In the entries below, find each line with the word "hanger" and return it.

Stored items:
★ ★ ★ ★ ★

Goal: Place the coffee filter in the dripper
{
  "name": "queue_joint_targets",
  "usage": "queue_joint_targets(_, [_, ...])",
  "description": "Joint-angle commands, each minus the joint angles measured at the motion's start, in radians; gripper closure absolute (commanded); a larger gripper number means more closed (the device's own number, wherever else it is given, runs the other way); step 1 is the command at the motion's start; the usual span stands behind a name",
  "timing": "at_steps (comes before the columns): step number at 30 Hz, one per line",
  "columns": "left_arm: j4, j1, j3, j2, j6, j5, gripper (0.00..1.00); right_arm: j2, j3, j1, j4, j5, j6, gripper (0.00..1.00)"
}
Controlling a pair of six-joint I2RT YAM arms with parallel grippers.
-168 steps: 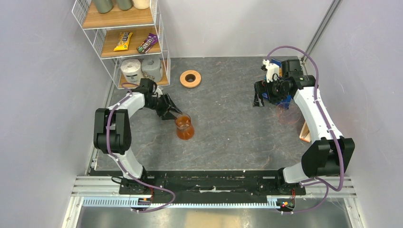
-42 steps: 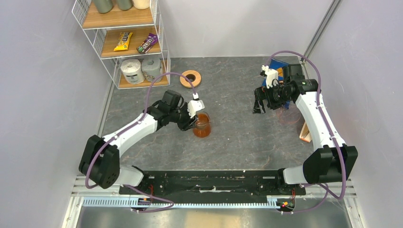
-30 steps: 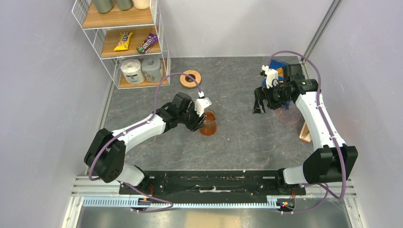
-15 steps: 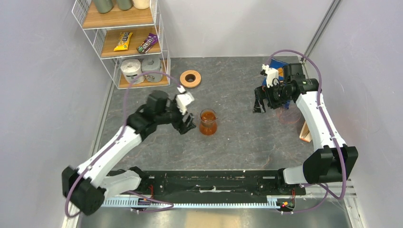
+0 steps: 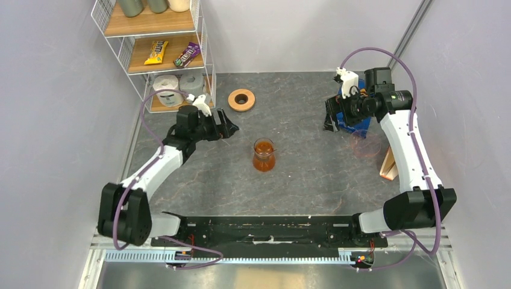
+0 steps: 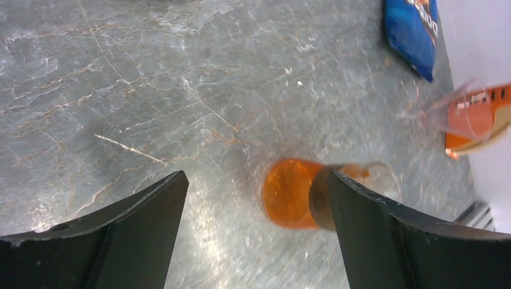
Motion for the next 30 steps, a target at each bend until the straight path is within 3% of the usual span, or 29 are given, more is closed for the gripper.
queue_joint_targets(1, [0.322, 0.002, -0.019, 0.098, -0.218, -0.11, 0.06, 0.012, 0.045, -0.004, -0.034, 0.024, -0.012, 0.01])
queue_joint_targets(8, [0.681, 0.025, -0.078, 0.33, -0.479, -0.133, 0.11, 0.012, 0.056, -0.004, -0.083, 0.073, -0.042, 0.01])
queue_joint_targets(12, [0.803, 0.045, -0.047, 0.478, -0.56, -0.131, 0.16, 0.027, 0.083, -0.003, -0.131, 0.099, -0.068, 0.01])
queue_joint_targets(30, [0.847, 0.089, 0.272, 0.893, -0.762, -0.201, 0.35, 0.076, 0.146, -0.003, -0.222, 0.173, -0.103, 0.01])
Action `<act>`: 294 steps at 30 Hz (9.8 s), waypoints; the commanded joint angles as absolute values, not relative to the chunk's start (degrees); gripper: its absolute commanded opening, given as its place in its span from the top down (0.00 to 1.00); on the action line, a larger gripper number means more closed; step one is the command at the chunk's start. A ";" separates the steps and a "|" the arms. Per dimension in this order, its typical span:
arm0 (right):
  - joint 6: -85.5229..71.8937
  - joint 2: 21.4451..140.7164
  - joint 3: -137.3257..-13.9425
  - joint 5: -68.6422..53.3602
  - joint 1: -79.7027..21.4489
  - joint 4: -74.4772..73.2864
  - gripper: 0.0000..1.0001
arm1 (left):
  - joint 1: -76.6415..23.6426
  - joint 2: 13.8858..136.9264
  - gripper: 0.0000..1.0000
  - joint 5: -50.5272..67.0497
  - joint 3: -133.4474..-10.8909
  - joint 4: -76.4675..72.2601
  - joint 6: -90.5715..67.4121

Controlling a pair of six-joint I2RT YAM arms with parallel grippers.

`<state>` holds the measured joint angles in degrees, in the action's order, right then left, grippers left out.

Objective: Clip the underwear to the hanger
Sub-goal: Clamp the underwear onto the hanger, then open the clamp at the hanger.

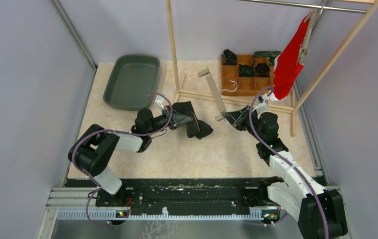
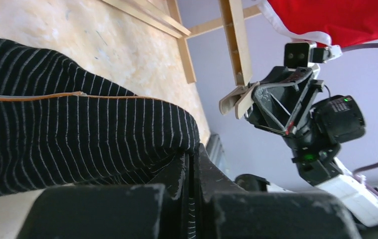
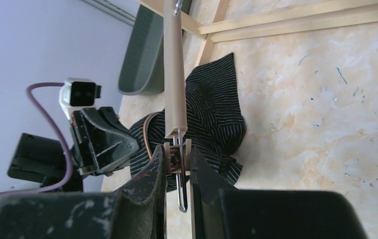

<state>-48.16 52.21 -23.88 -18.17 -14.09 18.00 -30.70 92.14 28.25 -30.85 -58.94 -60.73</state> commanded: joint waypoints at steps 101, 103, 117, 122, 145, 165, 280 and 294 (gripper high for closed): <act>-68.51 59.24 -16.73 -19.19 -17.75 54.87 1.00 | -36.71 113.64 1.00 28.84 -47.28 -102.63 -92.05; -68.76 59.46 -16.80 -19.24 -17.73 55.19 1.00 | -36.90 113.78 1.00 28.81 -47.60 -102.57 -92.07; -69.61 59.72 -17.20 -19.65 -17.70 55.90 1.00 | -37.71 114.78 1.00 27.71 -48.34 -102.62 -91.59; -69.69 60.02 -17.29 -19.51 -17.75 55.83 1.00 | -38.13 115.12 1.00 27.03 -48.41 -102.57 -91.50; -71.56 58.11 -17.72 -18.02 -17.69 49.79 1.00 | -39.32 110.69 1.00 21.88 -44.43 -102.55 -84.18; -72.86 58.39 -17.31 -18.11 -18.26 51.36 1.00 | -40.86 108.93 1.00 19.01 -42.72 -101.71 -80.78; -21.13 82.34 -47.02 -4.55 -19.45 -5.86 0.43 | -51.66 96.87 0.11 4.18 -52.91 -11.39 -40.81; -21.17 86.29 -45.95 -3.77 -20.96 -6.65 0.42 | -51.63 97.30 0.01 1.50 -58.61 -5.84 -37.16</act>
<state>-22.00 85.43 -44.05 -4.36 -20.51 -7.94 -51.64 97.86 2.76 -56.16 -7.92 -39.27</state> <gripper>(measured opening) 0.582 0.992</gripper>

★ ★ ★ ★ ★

WRITTEN ANSWER:
Objective: Clip the underwear to the hanger
Sub-goal: Clamp the underwear onto the hanger, then open the clamp at the hanger.

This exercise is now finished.